Photo: marya/Creative Commons
One of the best ways to save more money for a big goal is to spend less of it on things that don’t matter as much to you. Here are a few expenditures you might have overlooked simply because you’re so used to paying for them.
1. Cable and Internet TV
It’s a running joke in my family that my husband’s first solution for any money crunch is to shut off the cable. I used to tell him that the little bit we spent on cable every month wasn’t enough to make a huge difference (which felt like the truth back when we had student loan and credit card debt.) Now, I have to remind him that we haven’t had cable for about three years, because we canceled it when we were saving for our year-long family vacation.
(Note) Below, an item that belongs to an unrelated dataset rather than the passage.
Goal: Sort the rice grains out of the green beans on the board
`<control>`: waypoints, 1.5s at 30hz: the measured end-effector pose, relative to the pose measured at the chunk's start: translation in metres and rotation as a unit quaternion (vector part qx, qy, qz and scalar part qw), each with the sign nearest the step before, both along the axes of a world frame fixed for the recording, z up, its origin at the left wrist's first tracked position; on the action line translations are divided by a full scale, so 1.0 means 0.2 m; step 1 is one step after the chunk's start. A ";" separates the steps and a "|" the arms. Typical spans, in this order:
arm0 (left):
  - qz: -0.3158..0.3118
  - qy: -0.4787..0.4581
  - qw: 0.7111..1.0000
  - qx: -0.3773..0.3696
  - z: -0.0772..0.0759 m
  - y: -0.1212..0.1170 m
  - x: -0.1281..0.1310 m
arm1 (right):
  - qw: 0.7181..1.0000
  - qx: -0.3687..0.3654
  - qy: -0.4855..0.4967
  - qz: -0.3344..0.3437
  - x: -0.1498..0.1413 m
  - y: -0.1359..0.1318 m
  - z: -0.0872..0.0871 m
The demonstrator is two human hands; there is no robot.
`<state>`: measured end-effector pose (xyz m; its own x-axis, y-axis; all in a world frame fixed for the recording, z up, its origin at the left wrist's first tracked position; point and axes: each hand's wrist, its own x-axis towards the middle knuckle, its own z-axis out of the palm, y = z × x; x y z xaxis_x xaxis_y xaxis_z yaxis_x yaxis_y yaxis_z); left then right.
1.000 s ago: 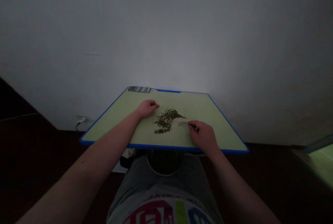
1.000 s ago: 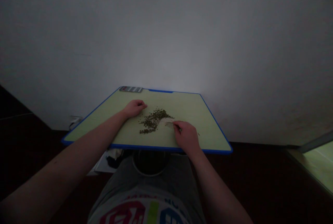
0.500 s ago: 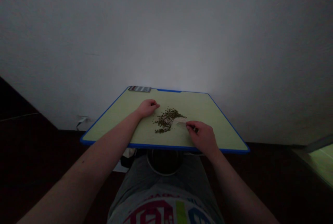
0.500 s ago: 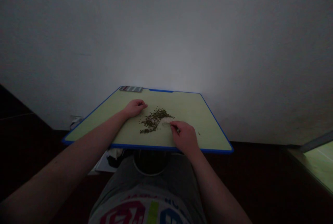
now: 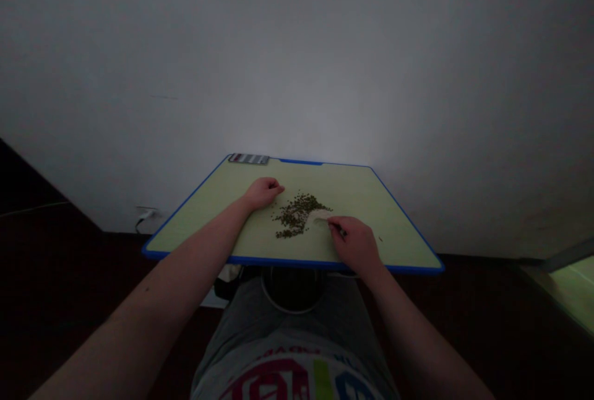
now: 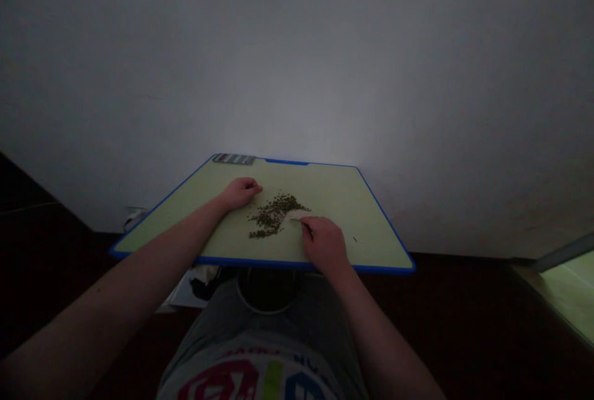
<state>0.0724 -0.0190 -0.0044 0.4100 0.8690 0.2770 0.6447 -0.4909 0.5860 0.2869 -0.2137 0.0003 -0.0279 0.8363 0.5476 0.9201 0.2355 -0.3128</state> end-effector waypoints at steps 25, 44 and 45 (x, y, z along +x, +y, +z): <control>0.005 0.002 1.000 0.001 -0.01 0.01 0.00 | 0.996 -0.022 0.062 0.059 -0.01 -0.02 0.02; 0.003 0.001 1.000 -0.004 -0.01 0.01 0.00 | 0.995 -0.030 0.075 0.058 -0.02 0.00 0.03; 0.002 -0.001 1.000 -0.004 -0.01 0.01 0.00 | 0.995 -0.029 0.077 0.054 -0.02 0.00 0.03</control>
<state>0.0720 -0.0173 -0.0062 0.4056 0.8733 0.2700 0.6457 -0.4828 0.5916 0.2835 -0.2133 0.0062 -0.0390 0.8628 0.5041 0.8301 0.3087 -0.4643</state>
However, like many households living in the digital age, we’ve replaced traditional cable with monthly subscriptions to streaming services like Netflix and Hulu Plus. I’m so used to spending $10-$20 each month so that I can watch movies on my iPhone that I’ve forgotten what life was like before that was possible.
Getting rid of those subscriptions would force me to watch my favorite shows on my laptop, download apps directly from each TV Network, or go to the library to check out free movies. None of that sounds too inconvenient.
2. Dining Out.
If you’re trying to save money, you probably don’t splurge on romantic dinners vey often. But do you still order in pizza, stop at a fastfood restaurant when you’re on a road trip, or start an evening with friends at a diner? Those meals that someone else cooked add up, which is particularly annoying if you’re paying someone else to cook subpar food. Resolve to pack a cooler for road trips, stock your fridge with frozen meals that can be reheated on busy nights, and get together with your friends over your grill.
My husband occasionally puts himself on a low-key cleanse, which means no beer, wine, or pop. Since he does a lot of the grocery shopping, that means no beer, wine, or pop for anyone. Instead, I stick with water, milk, or coffee for a while. In addition to feeling healthy for a little bit, we also save on our groceries, because those empty calories aren’t cheap. The same can be said for the gallons of fruit juice we keep on hand for the kids, even though they’d be much better off sticking with water and milk, too.
4. Trips to That Store You Like
You know the drill: you go in for milk and vitamins and you come out with a receipt for $100. Ifrunning errands is routinely causing you to unexpectedly spend hundreds of dollars, it may be time to rethink how you run errands. Don’t go to that store that entices you with cheap home décor. Stick with trips to the grocery store or small specialty shops where you can only buy what you actually intend to buy (they do still exist!). Even if you spend a little more on the items you need, you’ll probably save in the long run by sticking with your list.
5. Toilet Paper.
I’m just kidding; some things are worth every penny they cost. But you might want to consider some of the other disposables you buy every month. Paper towels, styrofoam plates, and plastic silverware might save you time at the sink, but you’re also throwing away cash every time you use them. Being more environmentally friendly and finding ways to reduce and reuse is as good for your wallet as it is for the planet.